Temperature rises of up to 5 °C by the end of the century compared to pre-industrial levels may occur in central Western Australia per current climate change projections81. Water temperatures in aquifers are generally cooler and more stable than, but are nonetheless coupled with, conditions above-ground, and are also predicted to warm as regional temperatures increase82,83,84. The subterranean habitat of these insects is therefore unlikely to shield them from the impacts of a warming world. The fact that P. macrosturtensis appears to be unable to mount as robust a HSR compared to P. nigroadumbratus, and therefore may experience a significantly higher amount of stress compared to epigean species in the face of high temperatures, has conservation implications for the understudied fauna of the Australian Yilgarn and beyond.

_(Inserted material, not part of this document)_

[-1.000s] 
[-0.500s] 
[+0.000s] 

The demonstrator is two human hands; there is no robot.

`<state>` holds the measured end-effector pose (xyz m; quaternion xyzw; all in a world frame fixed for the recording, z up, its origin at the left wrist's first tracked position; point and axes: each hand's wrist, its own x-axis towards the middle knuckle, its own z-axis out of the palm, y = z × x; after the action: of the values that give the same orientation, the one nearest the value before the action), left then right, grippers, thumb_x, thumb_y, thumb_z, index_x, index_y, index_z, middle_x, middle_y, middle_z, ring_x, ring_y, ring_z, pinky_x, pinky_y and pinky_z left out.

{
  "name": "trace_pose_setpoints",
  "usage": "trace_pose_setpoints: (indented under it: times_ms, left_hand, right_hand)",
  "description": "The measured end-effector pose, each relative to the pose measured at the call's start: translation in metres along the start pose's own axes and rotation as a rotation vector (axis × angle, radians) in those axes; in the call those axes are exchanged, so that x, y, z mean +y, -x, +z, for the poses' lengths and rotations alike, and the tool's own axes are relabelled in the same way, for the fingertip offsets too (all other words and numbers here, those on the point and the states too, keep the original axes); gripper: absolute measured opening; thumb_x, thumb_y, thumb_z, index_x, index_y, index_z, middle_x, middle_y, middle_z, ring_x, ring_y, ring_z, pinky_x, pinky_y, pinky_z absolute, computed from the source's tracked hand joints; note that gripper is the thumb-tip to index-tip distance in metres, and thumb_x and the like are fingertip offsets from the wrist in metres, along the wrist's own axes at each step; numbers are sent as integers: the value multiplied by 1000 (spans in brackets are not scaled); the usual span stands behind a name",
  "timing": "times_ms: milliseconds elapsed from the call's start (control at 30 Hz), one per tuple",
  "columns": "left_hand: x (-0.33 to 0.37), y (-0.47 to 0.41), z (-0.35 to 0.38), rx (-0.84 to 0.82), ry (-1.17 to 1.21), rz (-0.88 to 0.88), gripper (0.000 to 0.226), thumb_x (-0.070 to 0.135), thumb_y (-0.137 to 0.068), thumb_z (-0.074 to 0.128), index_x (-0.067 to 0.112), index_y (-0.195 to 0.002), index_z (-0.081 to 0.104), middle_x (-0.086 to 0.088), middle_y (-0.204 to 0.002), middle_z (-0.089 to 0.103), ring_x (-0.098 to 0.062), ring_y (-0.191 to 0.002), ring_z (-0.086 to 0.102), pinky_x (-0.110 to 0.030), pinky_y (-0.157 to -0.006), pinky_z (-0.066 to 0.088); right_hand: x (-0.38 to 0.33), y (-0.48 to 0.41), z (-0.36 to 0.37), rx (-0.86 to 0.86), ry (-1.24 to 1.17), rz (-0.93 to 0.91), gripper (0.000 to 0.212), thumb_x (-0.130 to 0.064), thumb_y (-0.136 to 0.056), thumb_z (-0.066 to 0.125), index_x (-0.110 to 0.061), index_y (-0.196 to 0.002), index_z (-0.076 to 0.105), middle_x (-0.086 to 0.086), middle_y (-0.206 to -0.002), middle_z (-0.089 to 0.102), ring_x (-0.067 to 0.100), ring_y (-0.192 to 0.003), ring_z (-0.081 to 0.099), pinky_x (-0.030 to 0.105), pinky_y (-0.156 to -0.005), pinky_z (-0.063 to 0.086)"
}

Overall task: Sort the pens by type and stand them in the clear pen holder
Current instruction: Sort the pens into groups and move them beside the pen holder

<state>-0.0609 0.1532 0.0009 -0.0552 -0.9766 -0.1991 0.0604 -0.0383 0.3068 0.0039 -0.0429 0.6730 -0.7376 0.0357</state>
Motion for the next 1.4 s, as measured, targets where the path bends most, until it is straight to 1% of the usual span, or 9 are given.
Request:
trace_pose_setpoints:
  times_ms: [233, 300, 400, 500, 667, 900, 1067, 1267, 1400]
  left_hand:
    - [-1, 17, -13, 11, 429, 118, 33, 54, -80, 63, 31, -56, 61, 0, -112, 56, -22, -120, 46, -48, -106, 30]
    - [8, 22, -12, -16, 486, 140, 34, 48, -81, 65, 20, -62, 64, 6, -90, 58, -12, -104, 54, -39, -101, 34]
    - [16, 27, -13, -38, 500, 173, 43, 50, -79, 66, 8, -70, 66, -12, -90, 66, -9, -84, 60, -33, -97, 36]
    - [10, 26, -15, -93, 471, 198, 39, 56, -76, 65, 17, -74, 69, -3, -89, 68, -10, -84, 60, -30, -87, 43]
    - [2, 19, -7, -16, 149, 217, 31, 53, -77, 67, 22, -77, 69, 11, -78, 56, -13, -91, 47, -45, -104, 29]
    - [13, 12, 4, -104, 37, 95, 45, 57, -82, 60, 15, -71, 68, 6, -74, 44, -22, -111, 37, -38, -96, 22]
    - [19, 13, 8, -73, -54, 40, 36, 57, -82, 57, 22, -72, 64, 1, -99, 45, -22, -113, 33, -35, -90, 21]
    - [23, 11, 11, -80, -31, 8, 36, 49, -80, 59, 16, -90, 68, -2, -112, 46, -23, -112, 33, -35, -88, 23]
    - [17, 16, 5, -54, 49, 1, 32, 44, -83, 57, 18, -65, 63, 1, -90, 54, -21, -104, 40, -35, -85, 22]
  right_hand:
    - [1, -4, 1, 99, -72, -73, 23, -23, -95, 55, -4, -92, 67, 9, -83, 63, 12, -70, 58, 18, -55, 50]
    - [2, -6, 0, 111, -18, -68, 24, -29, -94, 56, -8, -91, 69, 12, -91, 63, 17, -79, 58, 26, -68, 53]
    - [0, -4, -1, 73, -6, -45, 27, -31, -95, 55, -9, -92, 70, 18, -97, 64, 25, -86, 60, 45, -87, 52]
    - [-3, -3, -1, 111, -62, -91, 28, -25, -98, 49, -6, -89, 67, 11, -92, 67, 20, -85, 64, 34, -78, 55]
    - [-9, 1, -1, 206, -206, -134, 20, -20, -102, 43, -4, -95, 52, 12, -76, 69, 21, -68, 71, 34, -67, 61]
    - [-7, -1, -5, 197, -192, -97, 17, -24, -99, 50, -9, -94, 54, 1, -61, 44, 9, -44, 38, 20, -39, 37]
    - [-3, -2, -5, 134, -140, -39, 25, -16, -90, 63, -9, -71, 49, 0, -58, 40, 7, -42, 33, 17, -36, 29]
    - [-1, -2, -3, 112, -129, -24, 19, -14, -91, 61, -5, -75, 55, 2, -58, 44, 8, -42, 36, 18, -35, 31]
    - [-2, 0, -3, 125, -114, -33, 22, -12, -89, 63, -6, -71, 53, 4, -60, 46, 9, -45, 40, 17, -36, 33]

Datasets such as these are especially pertinent for subterranean invertebrates found in the Yilgarn region—including P. macrosturtensis and its subterranean relatives, in addition to crustaceans such as isopods and amphipods—as the groundwater in their calcrete habitats is heavily utilised for water extraction by industry85,86. As short-range endemics to the extreme, such species are not only at risk of habitat degradation via climate change, but from the direct intersection of shallow aquifers with e.g. mining activities and through the drawdown of groundwater beneath calcretes at greater depths87. In addition to reflecting the reduced thermal tolerances of Australian subterranean dytiscids, the molecular data we presented here for P. macrosturtensis also suggests a potentially weaker response in the face of other environmental disturbances unrelated to temperature. These factors have the potential to render P. macrosturtensis more vulnerable to both of the above threatening processes compared to epigean relatives, with implications for subterranean fauna more broadly. An increased knowledge of the assumed fragility of Australian subterranean invertebrates in the face of these stressors is therefore crucial for informing future conservation management plans for these animals and their fragile habitats.

Conclusions

Our findings demonstrate the reduced thermal tolerance of the subterranean species P. macrosturtensis compared to its epigean relatives is reflected, and further clarified by, transcriptomic data. While our data are supported by past physiological evidence that demonstrated P. macrosturtensis could survive at high temperatures, albeit not to the limits of epigean species36, the present study adds a new layer to this narrative. P. macrosturtensis might possess increased mortality in the face of high temperatures because the species differentially expresses far fewer genes in response to heat shock compared to the epigean relative P. nigroadumbratus, suggesting it may be unable to mount as robust a heat shock response. While P. macrosturtensis might be able to survive at temperatures far above those it encounters in nature for short periods, as detailed by Jones et al.36, our results suggest the species also experiences a weaker transcriptomic response to factors unrelated to temperature (i.e. the presence of the experimental setup employed here) relative to P. nigroadumbratus. As such, P. macrosturtensis may not be as well-equipped to survive higher temperatures and other threatening processes, such as disturbances to surrounding groundwater, in the long term compared to surface-dwelling members of Paroster. Future work in this system will ideally assess a far greater number of dytiscid species to further explore the trends we observe here. As the present study did not consider the role of isoforms in the heat shock response of these animals, broader studies could examine these responses to heat stress at a finer scale by conducting differential expression analysis on the transcript, as opposed to gene, level.